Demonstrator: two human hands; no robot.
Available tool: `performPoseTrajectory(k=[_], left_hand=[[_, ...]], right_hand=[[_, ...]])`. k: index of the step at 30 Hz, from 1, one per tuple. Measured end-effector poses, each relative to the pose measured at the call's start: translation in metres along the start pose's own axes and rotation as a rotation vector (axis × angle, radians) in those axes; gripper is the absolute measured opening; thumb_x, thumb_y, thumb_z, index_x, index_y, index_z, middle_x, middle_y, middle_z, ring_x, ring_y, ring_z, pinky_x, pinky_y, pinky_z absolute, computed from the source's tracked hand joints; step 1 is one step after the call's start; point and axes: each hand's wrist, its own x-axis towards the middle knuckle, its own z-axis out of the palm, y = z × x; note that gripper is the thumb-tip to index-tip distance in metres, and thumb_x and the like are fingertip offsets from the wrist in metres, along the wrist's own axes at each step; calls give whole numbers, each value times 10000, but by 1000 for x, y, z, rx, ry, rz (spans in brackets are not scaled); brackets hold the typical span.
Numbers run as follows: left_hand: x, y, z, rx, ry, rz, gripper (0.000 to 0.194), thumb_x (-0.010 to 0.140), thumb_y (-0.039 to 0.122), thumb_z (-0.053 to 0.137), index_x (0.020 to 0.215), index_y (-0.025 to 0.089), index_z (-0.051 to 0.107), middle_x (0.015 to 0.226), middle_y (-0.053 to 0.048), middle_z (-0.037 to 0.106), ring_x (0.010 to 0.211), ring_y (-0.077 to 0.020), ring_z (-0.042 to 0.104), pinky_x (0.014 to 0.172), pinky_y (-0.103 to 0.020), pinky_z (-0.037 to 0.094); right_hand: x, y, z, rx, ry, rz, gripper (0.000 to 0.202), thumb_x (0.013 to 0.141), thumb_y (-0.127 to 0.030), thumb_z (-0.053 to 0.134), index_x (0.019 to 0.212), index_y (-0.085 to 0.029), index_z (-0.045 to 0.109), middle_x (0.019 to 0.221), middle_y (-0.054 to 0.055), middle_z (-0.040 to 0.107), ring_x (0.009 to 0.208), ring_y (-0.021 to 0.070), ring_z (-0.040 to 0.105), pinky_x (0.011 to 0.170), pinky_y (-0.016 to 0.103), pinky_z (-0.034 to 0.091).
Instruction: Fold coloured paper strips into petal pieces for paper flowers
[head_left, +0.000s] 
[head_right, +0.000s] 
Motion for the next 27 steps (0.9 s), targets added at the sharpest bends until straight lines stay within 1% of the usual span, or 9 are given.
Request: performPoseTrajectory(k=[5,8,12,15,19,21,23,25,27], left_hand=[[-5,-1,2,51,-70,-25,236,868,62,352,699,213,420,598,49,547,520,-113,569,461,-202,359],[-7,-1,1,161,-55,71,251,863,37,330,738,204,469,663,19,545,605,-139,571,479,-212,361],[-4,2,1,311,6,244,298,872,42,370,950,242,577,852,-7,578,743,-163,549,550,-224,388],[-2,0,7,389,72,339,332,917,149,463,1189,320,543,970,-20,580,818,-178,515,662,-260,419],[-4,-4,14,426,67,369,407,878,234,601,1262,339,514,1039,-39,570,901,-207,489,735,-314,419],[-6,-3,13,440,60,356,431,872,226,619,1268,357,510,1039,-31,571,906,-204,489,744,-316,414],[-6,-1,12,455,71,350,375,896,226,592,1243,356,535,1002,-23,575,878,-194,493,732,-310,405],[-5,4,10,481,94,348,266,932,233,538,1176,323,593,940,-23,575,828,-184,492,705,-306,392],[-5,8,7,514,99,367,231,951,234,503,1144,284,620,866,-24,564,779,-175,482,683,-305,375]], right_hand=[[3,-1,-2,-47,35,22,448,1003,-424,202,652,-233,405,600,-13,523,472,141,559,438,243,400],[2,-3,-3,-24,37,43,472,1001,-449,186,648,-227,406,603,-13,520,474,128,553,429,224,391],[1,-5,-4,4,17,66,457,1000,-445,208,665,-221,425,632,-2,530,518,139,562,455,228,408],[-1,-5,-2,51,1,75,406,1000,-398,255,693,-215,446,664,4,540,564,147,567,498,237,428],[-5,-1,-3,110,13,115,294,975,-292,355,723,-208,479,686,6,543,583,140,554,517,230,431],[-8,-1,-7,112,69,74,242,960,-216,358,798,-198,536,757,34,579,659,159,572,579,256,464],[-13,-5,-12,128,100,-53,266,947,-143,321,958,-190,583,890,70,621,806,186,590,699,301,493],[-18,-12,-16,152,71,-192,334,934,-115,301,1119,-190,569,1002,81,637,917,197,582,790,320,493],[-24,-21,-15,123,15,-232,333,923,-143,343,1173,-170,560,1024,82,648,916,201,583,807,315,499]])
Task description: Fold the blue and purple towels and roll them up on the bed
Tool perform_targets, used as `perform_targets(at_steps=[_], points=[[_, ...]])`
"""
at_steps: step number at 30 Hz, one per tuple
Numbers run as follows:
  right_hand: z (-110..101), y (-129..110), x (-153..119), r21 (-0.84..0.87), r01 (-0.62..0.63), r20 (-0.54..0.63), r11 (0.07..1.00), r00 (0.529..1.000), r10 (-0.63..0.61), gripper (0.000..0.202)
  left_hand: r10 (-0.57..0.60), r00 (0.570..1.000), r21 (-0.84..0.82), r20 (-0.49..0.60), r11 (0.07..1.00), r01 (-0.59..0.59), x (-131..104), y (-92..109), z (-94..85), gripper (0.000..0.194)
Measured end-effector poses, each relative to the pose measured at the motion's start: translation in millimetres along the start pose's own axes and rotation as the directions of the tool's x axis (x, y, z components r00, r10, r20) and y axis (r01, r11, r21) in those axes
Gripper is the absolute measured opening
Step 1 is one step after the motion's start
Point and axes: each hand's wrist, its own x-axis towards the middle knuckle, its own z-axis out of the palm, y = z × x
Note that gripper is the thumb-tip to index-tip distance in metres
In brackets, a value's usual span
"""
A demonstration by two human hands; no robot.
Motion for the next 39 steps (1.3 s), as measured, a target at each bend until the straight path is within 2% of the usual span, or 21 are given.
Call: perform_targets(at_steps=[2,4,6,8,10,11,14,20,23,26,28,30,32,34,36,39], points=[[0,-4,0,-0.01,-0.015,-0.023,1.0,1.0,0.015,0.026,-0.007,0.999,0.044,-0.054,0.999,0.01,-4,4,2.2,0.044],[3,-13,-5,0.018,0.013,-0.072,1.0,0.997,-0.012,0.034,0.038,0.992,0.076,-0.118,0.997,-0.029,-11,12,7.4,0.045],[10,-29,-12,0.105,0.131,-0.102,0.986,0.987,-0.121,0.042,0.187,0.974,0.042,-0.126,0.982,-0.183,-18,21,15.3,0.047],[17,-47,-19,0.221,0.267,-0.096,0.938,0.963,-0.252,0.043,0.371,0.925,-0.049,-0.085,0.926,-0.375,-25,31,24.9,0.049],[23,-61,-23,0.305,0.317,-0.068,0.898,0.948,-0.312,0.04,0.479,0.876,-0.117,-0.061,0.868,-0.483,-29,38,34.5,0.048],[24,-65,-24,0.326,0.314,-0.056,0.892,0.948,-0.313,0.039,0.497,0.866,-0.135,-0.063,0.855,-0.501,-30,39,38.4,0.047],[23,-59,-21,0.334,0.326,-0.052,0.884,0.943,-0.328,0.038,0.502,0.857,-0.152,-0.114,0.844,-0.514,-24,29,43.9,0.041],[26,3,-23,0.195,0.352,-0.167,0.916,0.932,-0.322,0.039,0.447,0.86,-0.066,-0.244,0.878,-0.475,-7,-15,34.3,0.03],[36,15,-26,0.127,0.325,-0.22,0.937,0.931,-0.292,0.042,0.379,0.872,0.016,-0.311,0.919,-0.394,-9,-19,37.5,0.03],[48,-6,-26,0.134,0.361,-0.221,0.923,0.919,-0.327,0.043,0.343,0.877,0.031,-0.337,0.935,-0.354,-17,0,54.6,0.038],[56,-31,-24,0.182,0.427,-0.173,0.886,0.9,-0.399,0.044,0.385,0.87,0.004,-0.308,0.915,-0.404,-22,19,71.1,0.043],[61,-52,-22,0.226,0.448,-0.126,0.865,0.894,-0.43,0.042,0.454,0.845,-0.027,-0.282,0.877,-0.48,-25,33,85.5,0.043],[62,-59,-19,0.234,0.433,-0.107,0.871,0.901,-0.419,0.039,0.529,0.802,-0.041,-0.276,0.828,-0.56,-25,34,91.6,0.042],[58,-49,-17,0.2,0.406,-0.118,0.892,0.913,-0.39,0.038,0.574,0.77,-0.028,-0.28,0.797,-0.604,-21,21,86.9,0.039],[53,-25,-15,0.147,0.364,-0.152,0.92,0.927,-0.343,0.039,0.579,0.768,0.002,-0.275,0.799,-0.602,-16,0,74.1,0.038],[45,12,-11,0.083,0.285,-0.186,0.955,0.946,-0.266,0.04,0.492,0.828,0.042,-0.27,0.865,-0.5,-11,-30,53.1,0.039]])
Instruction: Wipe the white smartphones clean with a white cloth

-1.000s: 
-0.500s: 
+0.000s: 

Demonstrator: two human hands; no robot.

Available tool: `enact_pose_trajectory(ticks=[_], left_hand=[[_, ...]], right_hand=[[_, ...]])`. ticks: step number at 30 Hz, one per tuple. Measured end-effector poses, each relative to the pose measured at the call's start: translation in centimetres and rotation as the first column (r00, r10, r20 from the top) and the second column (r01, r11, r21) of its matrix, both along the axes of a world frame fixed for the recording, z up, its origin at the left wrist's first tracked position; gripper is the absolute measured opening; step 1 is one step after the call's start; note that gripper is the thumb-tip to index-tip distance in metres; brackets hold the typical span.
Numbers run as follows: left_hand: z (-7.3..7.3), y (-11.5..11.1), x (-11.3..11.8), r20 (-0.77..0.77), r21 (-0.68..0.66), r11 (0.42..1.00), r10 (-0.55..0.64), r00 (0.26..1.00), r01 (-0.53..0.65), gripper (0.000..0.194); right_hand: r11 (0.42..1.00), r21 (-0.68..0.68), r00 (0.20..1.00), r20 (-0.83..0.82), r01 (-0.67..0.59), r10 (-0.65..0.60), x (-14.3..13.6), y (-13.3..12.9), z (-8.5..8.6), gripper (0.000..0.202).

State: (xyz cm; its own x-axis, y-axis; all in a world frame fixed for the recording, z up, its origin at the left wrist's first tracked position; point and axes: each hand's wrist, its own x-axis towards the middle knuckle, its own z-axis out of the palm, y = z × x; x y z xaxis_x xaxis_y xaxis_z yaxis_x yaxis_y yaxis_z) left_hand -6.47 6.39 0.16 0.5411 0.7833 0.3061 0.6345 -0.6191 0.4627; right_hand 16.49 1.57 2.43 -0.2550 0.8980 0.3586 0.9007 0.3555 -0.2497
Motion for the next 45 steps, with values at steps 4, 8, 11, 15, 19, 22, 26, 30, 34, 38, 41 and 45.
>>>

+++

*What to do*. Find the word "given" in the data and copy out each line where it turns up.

*Task response*.
Motion for the next 27 steps (0.9 s), targets added at the sharpest bends until straight lines stay within 1% of the usual span, or 9 are given.
Motion for the next 39 steps (1.3 s), as measured, a target at each bend until the straight path is within 2% of the usual span, or 21 are given.

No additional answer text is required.